No doubt many people-Texans and non-Texans-think of Texas dialects as dialects of English alone, but such a perspective is too narrow. Each group settling in the state has brought its language. If the language continues to be used over time, a local variety of speech develops. In some cases, because of the paucity of speakers, the language dies out locally within a generation or two. The Dutch spoken in some areas of Texas in the last century, for instance, represents such a language. Although a few speakers of Wendish survive in Central Texas, they soon will die, and the Wendish language will become extinct in Texas (seeWENDS), though it continues to be spoken in parts of Germany. Such patterns of language extinction are quite common for languages other than English in this country. In fact, immigrant communities often exhibit a "three-generation" pattern with regard to language: grandparents who immigrated to the United States begin life as monolingual speakers of the language of the old country; parents grow up here bilingual, speaking the native language of their parents and English; and the grandchildren grow up speaking only English and perhaps a little of the grandparents' native language. In other cases, languages persist much longer. Even though they are on the decline, German and Czech, for example, continue to be spoken in parts of Texas and have persisted far longer than Dutch did or Wendish will. Texas Czech and Texas German differ in describable ways from the Czech spoken in the Czech Republic or the dialects of German spoken in Germany, Austria, or Switzerland because of their isolation from other communities where the language is used (a situation which gives rise to changes internal to the language), because of contact with English, and because of use in fewer and fewer contexts. Texas German, in particular, has been the subject of scholarly research.

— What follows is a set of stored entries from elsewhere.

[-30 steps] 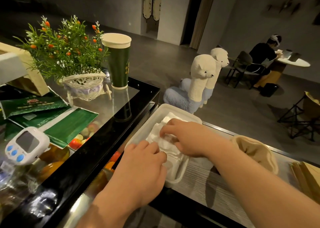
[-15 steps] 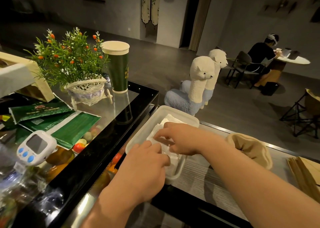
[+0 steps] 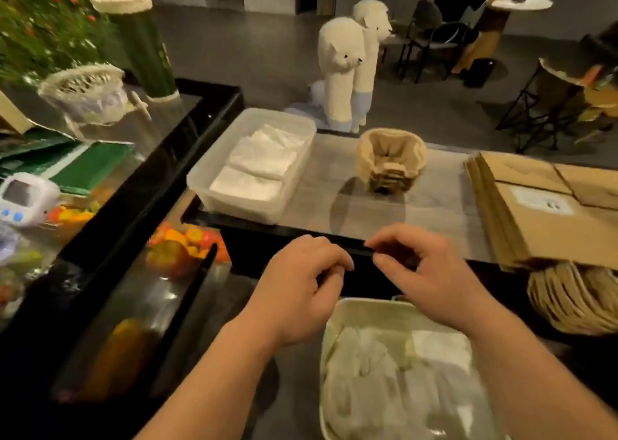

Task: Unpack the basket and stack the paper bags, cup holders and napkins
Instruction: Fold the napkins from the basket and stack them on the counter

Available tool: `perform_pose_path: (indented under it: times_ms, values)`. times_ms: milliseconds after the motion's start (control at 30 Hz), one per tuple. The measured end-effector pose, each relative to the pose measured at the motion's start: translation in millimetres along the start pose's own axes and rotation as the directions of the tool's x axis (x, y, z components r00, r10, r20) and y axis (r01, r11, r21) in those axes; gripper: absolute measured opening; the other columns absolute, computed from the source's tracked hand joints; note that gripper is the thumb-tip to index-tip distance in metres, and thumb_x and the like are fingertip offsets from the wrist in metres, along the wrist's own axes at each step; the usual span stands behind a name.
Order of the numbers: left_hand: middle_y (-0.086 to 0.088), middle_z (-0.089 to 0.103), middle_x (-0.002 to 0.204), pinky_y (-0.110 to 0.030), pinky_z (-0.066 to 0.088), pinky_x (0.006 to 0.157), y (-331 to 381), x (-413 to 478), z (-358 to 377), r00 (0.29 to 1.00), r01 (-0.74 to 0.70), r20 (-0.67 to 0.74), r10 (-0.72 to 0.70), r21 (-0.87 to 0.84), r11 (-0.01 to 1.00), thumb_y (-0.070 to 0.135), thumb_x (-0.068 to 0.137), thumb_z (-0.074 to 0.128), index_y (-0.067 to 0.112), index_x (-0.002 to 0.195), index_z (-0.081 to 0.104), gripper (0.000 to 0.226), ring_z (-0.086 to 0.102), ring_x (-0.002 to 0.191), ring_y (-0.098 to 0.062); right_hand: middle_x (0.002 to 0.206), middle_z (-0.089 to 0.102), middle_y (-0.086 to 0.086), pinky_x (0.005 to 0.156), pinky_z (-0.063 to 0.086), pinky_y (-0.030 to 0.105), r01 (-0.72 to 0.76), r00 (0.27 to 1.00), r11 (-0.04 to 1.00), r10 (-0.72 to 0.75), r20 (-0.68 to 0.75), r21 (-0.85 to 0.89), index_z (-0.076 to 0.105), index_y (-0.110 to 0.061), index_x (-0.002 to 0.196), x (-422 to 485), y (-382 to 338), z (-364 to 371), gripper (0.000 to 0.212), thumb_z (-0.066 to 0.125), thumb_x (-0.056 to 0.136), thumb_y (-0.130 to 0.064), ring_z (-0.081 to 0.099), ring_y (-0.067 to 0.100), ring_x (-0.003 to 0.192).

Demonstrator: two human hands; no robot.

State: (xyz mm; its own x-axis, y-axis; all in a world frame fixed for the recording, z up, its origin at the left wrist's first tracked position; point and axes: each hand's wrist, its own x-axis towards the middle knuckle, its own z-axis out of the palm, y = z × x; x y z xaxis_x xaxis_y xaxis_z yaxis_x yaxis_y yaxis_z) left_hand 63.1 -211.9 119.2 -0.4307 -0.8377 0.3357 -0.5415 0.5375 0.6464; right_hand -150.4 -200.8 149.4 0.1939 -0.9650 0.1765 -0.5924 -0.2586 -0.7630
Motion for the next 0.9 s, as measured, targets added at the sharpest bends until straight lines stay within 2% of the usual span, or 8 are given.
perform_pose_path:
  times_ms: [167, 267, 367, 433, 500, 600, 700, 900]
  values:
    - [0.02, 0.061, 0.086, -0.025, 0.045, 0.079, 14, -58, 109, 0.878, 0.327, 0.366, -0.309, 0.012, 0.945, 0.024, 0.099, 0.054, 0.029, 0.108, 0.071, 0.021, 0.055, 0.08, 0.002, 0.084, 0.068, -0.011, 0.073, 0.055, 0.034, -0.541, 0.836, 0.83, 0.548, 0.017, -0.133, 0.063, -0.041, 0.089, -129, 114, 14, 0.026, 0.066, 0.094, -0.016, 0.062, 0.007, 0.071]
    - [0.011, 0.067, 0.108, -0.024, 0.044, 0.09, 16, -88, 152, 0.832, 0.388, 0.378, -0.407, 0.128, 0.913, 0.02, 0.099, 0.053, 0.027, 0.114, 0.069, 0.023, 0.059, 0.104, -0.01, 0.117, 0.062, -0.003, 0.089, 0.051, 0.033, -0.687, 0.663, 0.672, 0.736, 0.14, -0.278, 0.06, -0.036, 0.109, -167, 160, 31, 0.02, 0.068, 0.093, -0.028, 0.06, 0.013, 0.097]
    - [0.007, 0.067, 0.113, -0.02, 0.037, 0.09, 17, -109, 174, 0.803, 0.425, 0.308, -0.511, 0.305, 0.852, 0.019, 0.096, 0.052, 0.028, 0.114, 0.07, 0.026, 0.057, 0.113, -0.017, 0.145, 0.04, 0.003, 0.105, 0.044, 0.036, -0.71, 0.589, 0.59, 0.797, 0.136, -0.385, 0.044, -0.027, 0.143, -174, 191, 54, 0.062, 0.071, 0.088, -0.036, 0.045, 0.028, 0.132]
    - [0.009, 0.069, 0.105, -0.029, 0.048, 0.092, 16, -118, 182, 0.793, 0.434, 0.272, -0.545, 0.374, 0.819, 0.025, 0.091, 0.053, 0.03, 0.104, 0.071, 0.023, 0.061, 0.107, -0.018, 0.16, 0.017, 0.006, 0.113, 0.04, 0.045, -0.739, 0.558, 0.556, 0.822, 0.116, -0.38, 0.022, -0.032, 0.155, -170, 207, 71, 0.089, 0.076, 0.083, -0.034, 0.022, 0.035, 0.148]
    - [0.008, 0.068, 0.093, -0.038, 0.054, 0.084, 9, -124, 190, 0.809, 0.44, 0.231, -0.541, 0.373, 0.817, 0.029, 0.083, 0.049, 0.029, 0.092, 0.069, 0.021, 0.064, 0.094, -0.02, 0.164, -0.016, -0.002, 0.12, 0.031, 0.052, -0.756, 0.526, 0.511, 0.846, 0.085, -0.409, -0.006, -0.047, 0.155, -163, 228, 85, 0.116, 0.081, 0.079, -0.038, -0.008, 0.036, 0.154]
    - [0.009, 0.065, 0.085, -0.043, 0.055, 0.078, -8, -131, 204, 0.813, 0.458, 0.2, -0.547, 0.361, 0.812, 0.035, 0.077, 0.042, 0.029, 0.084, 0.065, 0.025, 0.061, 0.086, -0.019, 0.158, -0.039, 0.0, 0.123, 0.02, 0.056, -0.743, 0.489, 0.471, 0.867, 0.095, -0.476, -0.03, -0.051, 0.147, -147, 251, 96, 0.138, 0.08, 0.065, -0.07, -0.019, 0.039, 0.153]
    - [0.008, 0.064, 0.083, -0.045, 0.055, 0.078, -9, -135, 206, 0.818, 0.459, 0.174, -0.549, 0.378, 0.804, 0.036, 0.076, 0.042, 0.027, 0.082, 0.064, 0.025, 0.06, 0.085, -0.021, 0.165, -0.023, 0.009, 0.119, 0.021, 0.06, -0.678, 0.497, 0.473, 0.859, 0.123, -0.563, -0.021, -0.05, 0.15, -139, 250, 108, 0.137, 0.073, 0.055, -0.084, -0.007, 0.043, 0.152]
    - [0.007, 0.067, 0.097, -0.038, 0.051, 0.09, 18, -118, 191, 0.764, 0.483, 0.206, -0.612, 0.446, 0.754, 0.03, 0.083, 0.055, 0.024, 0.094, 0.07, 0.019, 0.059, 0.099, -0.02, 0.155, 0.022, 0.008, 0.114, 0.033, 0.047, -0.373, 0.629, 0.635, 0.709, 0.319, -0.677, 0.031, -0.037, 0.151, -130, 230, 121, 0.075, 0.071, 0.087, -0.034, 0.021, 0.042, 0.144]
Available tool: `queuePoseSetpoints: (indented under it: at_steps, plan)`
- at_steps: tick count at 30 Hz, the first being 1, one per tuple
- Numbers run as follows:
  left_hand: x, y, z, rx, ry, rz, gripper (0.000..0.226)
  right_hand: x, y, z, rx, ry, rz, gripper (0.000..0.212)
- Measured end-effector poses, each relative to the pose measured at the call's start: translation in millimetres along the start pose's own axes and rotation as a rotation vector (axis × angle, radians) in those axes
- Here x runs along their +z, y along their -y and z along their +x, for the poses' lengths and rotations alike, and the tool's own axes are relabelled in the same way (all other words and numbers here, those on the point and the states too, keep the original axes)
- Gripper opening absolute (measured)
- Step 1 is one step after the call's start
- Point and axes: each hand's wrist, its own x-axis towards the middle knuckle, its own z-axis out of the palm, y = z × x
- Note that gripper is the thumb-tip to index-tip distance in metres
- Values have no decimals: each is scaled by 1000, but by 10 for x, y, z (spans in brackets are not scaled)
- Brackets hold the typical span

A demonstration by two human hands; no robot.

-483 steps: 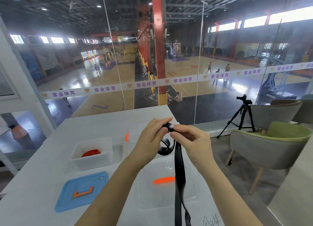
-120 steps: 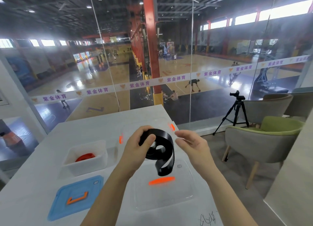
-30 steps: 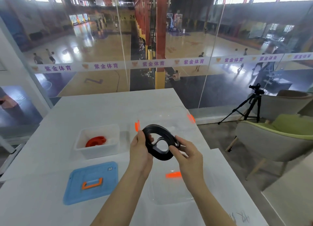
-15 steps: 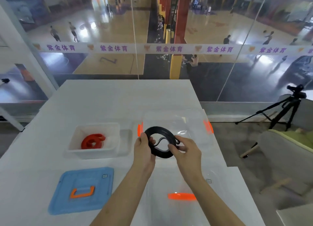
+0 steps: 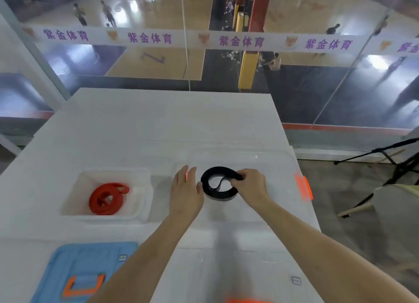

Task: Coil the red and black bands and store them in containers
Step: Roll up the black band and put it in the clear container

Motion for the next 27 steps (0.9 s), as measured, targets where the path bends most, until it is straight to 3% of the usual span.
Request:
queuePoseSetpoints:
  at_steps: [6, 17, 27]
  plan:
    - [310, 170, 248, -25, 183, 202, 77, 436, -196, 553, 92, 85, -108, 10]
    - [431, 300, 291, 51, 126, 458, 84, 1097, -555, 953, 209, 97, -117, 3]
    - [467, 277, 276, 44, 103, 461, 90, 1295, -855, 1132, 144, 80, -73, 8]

The Spanish spoken in Texas represents a more complex case. Because of the state's history and the large number of speakers of Spanish who are native Texans, the state's proximity to Mexico, and the continuing number of Spanish-speaking immigrants, Spanish continues to be widely spoken in Texas. As dialectologists would expect, Texas Spanish is quite similar to the Spanish spoken in Northern Mexico. At the same time, as a result of prolonged contact with English, it, like other varieties of Spanish in the United States, shows influence of that contact. For example, the meaning of levantar, which means "to pick up, raise, get up," has been extended under the influence of the English figurative use of the verb to include the notion of "give someone a ride" ("Pick me up at eight"). Varieties of Spanish outside the United States would likely use the verb recoger, which means "to gather or collect" in this context. Similarly, varieties of Spanish in the United States have borrowed words like troca ("truck") and parquear ("to park") from English. But more than simply words has been borrowed. Research demonstrates that the verbal system of Spanish spoken in Texas and the United States in general is being influenced by that of English; new Spanish constructions have been produced in Texas and the United States based on English models. Thus, one hears Hablame p'atrás "Call me back" (literally: "Speak+to me to back"). Other varieties of Spanish do not have such phrasal or two-word verbs; instead, they would likely use Llamame de nuevo, literally "Call+to me again." Although purists decry such usages, they are just the sorts of borrowings linguists expect from prolonged language contact.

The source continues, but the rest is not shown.